The north-south orientation of the transport projects is understandable as they traverse the urban nodes whose locations have been influenced by the topography and shape of Luzon. But going back in history it appears that this vertical development orientation actually reinforces the dendritic transport system set up by the Spaniards in Luzon, and which pattern was designed to facilitate the siphoning of resources from the hinterlands to be brought to the port city of Manila. This dendritic pattern resembles that of tree branches—where branches of roads are connected to main roads leading to Manila from the north and south of Luzon. Today, this has created the primate city monstrosity that urban planner Gavin W. Jones calls the Mega-Urban Region (MUR).
There is a need to complement the north-south transport system with an east-west connectivity pattern that will create urban countermagnets east of Metro Manila. Government planners should revisit the Marcos administration’s Presidential Proclamation No. 1977 that created the Lungsod Silangan Townsite Reservation Areas in Antipolo, San Mateo and Montalban in Rizal, which were intended for public use, socialized housing, planned human settlements and other amenities. The concept was actually borrowed from the “new towns” planning strategy in the United Kingdom, which involved the establishment of self-sufficient towns around London in order to catch and stem the population immigration to the British capital. The Lungsod Silangan sites were supposed to do the same for Metro Manila—i.e., lessen the increasing congestion in it.
To me, a significant way of complementing, if not countering, the north-south infrastructural orientation of decongesting Metro Manila is the simultaneous focus on the development of the radial and circumferential transport systems east of the metropolis. It’s hard to understand how the Circumferential-6 (C-6) Road could remain unfinished for decades when it is obvious that once completed it can spur the development of the new towns in Rizal and Bulacan and also divert traffic flow away from congested Edsa. For instance, it can enhance the countermagnet effect of the MRT-7 main station to which it is connected in San Jose del Monte. The same can be said, too, of its effect on the LRT-2 end station in Masinag in Antipolo.
But I think the most significant east-west radial transport strategy to decongest Metro Manila is the completion of the 109-kilometer Marikina-Infanta Road that crosses the Sierra Madre mountains and ends in Infanta, Quezon. This can pave the way for the development of the long-neglected coastal areas of eastern Luzon stretching from Cagayan down to Quezon. Either Infanta or Real can be developed as a port city and transshipment point that will directly catch trade flows from the Pacific and the Americas. The area can be connected to the coastal towns of Mauban, Dingalan, Baler and other nodes to the north.

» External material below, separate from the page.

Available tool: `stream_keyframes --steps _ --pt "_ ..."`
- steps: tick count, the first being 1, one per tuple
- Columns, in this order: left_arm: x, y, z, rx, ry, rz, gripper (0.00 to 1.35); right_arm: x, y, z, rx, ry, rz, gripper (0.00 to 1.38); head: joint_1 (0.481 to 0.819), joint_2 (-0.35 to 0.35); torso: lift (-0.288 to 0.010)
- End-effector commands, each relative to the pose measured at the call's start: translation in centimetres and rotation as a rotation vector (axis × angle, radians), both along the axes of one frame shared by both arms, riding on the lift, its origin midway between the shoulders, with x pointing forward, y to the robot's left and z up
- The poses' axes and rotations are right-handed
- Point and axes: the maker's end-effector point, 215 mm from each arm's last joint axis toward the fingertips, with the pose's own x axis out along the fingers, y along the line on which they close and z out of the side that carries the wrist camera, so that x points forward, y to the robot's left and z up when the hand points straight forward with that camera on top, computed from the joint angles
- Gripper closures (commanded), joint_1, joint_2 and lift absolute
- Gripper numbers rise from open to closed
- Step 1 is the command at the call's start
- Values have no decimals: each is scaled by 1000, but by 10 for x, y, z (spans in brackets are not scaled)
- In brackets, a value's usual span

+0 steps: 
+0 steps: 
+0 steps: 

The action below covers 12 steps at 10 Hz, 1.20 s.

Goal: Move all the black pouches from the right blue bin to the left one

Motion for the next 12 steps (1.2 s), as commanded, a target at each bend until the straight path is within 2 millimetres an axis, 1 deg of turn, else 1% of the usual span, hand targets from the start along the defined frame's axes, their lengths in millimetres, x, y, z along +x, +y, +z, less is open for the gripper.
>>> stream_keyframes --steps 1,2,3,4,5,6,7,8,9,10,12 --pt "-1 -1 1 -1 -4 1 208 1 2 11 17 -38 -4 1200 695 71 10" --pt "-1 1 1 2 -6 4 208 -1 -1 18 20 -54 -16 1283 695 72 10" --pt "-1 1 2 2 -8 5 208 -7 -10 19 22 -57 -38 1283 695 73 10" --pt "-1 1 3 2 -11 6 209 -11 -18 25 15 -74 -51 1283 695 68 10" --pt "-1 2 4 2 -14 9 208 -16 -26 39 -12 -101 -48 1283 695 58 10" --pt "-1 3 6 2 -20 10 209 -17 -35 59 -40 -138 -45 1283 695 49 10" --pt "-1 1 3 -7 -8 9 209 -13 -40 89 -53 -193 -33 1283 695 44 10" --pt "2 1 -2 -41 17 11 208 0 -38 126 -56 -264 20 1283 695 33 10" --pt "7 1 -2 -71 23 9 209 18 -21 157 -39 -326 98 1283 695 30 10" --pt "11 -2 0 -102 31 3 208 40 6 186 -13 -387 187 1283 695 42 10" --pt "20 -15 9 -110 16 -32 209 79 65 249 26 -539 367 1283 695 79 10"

Furthermore, Dingalan with its deep waters can also be developed as another seaport. The government needs to improve the lateral road leading to it from Nueva Ecija. Tourism and fishery industries can be developed along the long and pristine Luzon coastline. Diverting our development sights eastward can also lead to the protection of our Philippine Rise, which can be developed as a marine sanctuary that can enhance the productivity of surrounding fishing grounds. It’s about time we developed our eastern Land of Promise.
Meliton B. Juanico, a retired professor of geography at UP Diliman, is a licensed environmental planner and is active in consultancy work in urban and regional planning.